__YOUR ASSIGNMENT__. Search each line below for the word "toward" and list those that contain it.
──────── RECORDS PROVIDED ────────
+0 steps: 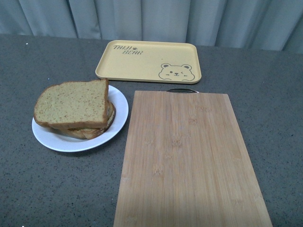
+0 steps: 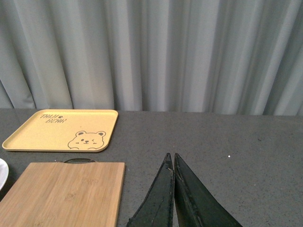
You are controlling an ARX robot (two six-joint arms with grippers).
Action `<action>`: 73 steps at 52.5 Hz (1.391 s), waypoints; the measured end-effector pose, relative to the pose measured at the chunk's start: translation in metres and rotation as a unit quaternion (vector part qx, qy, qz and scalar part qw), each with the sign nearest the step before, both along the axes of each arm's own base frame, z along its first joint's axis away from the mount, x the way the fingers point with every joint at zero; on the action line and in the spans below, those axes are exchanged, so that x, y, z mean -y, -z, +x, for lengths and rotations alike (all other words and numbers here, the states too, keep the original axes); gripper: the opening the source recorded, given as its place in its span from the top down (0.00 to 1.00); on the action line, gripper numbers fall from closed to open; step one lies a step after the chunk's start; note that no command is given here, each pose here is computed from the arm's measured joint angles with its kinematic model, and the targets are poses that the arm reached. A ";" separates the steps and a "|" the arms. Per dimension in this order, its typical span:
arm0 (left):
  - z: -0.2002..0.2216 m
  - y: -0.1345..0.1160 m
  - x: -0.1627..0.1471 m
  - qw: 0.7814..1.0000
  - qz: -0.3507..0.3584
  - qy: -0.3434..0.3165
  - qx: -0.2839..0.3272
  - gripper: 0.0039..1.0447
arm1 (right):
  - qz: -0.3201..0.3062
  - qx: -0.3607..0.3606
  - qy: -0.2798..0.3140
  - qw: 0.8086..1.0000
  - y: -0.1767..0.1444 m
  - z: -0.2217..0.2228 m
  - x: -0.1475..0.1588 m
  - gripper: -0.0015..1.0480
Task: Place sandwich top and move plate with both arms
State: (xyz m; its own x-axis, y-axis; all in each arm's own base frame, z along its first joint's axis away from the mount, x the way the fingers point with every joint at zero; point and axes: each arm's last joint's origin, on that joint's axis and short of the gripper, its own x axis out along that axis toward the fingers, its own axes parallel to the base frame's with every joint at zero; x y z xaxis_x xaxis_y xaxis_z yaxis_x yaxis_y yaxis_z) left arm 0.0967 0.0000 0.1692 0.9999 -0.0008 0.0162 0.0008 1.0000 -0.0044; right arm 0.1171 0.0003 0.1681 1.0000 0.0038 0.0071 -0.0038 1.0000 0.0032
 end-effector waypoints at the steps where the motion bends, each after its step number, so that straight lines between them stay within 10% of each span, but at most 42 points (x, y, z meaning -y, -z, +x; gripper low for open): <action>1: 0.000 0.000 0.000 1.000 0.000 0.000 0.000 0.06 | 0.000 0.000 0.000 1.000 0.000 -0.001 0.000 0.99; 26: 0.000 0.000 0.000 1.000 0.000 0.000 0.000 0.06 | 0.000 -0.008 0.000 1.000 0.004 -0.018 0.000 0.99; 54: 0.000 0.000 0.000 1.000 0.000 0.000 0.000 0.06 | -0.001 -0.002 0.000 1.000 0.003 -0.019 0.000 0.11; 73: 0.000 0.001 0.000 0.999 -0.017 -0.013 -0.036 0.06 | -0.001 -0.002 0.000 1.000 0.003 -0.019 0.000 0.09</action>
State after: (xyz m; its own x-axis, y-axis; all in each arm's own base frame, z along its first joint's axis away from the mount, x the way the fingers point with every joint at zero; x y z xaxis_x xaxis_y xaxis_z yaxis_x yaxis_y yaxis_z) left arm 0.0971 0.0000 0.1682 0.9981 0.0237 -0.0562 -0.0258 0.9989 -0.0379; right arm 0.0977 0.0003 0.1650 1.0000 0.0042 0.0021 -0.0042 1.0000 0.0021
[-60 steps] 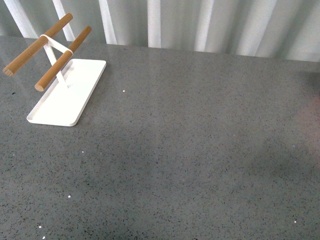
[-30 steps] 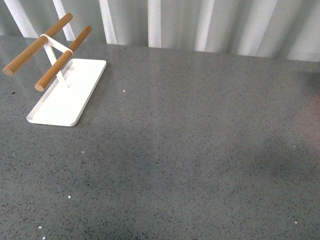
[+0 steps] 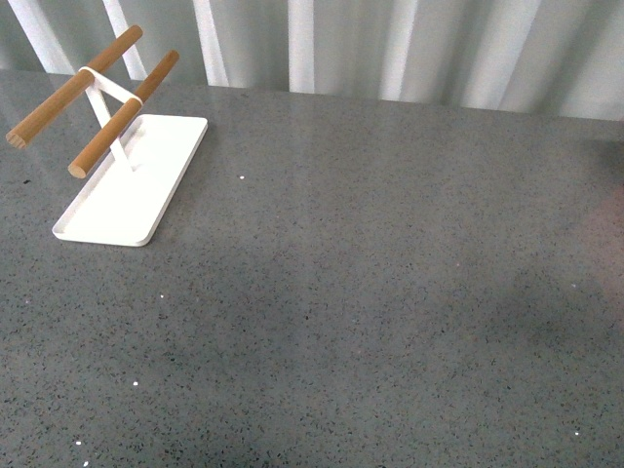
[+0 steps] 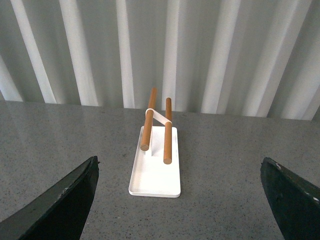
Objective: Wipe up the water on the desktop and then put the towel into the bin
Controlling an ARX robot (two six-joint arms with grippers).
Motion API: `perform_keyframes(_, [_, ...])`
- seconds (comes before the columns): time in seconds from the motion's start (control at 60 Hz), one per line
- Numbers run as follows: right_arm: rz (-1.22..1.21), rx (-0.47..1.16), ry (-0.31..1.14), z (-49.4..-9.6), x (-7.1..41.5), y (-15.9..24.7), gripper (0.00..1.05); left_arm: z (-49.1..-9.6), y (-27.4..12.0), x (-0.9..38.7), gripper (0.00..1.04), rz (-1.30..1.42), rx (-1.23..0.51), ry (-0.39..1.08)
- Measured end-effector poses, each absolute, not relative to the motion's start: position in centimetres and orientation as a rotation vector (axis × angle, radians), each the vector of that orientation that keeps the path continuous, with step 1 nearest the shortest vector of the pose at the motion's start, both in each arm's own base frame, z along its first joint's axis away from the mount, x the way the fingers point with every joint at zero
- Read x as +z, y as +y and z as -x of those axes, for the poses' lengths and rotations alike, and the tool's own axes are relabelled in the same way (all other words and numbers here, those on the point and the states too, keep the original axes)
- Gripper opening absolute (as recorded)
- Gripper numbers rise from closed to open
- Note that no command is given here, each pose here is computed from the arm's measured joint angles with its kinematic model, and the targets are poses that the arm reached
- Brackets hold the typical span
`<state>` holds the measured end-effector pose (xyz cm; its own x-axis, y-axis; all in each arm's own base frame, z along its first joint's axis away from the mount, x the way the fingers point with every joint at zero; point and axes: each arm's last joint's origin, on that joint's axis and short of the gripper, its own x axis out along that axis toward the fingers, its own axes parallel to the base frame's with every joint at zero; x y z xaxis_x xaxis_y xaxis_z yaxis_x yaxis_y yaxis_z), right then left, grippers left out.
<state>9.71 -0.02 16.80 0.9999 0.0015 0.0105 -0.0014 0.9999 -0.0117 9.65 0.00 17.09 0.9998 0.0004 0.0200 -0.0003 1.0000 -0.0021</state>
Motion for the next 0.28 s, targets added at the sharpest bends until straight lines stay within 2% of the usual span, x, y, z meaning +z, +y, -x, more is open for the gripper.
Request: perform_keyframes(0.284, [0.012, 0.001, -0.010, -9.71, 16.80, -0.02, 0.98, -9.65, 0.00, 17.09, 0.98, 0.002, 0.000, -0.020])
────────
__EXPECTED OUTPUT__.
State: (xyz m; its own x-axis, y-axis; all in each arm's own base frame, z along its first joint's axis away from the mount, x the way the fingers point with every joint at zero; point and axes: each arm's last joint's origin, on that joint's axis and short of the gripper, its own x axis out along that axis toward the fingers, its own axes parallel to the base frame's with every joint at zero; x y z xaxis_x xaxis_y xaxis_z yaxis_x yaxis_y yaxis_z) left arm 0.0967 0.0000 0.1692 0.9999 -0.0008 0.0162 0.0008 1.0000 -0.0044; right arm 0.1171 0.0003 0.1681 1.0000 0.0038 0.0071 -0.0038 1.0000 0.0032
`<state>` holds the measured end-effector pose (xyz cm; its own x-axis, y-axis; all in each arm's own base frame, z along its first joint's axis away from the mount, x the way the fingers point with every joint at zero; point and axes: each arm's last joint's origin, on that joint's axis and short of the gripper, its own x axis out along that axis toward the fingers, its own axes parallel to the base frame's with every joint at zero; x y z xaxis_x xaxis_y xaxis_z yaxis_x yaxis_y yaxis_z), right then left, grippers left out.

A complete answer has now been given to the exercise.